AIM OF THE TASK: Could you print, exactly as they stand, the lines from the one holding "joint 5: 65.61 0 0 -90" to the end of the data below, and nothing more?

Top of DATA EXTRACT

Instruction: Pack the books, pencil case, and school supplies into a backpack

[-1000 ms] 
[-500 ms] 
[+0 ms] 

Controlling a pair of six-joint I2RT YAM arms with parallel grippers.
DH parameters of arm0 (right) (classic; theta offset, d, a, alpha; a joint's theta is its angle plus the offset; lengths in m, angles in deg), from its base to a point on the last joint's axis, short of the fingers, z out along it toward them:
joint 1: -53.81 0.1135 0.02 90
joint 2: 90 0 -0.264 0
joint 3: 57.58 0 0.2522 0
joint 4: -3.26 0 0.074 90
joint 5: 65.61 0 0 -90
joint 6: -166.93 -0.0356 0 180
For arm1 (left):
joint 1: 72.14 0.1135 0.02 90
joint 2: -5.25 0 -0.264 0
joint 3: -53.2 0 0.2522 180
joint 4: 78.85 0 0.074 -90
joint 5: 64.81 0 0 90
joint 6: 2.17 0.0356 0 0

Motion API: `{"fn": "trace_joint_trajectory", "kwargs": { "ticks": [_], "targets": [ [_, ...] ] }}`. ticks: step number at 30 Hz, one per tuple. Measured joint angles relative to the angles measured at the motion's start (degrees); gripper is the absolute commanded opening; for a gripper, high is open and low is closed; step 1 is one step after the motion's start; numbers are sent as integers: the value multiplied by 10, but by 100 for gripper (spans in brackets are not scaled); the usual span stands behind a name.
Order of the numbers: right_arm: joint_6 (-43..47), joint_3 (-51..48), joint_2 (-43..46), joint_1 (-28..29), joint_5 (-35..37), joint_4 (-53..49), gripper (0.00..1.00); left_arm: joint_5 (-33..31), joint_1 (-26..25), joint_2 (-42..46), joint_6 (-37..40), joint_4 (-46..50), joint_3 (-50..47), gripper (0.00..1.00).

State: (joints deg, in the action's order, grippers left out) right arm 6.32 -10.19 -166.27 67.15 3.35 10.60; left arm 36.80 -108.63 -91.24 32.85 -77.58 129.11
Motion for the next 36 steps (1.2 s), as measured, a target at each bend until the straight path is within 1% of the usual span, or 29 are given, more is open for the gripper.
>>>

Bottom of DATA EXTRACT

YOUR SOLUTION:
joint 5: 65.61 0 0 -90
joint 6: -166.93 -0.0356 0 180
For arm1 (left):
joint 1: 72.14 0.1135 0.02 90
joint 2: -5.25 0 -0.264 0
joint 3: -53.2 0 0.2522 180
joint 4: 78.85 0 0.074 -90
joint 5: 64.81 0 0 90
joint 6: 2.17 0.0356 0 0

Motion API: `{"fn": "trace_joint_trajectory", "kwargs": { "ticks": [_], "targets": [ [_, ...] ] }}`. ticks: step number at 30 Hz, one per tuple. Measured joint angles relative to the angles measured at the motion's start (degrees); gripper is the absolute commanded opening; for a gripper, high is open and low is closed; step 1 is one step after the motion's start; numbers are sent as integers: the value multiplied by 10, but by 100 for gripper (spans in brackets are not scaled); the usual span stands behind a name.
Order of the numbers: right_arm: joint_6 (-43..47), joint_3 (-51..48), joint_2 (-43..46), joint_1 (-28..29), joint_5 (-35..37), joint_4 (-53..49), gripper (0.00..1.00); left_arm: joint_5 (-33..31), joint_1 (-26..25), joint_2 (-42..46), joint_6 (-37..40), joint_4 (-46..50), joint_3 (-50..47), gripper (0.00..1.00).

State: (joints deg, in the action's order, grippers left out) right arm 6.32 -10.19 -166.27 67.15 3.35 10.60; left arm 36.80 -108.63 -91.24 32.85 -77.58 129.11
Motion for the next 36 steps (1.2 s), as measured, a target at each bend until the straight path is within 1% of the usual span, or 29 are given, more is open for the gripper.
>>>

Nothing more belongs to this exercise.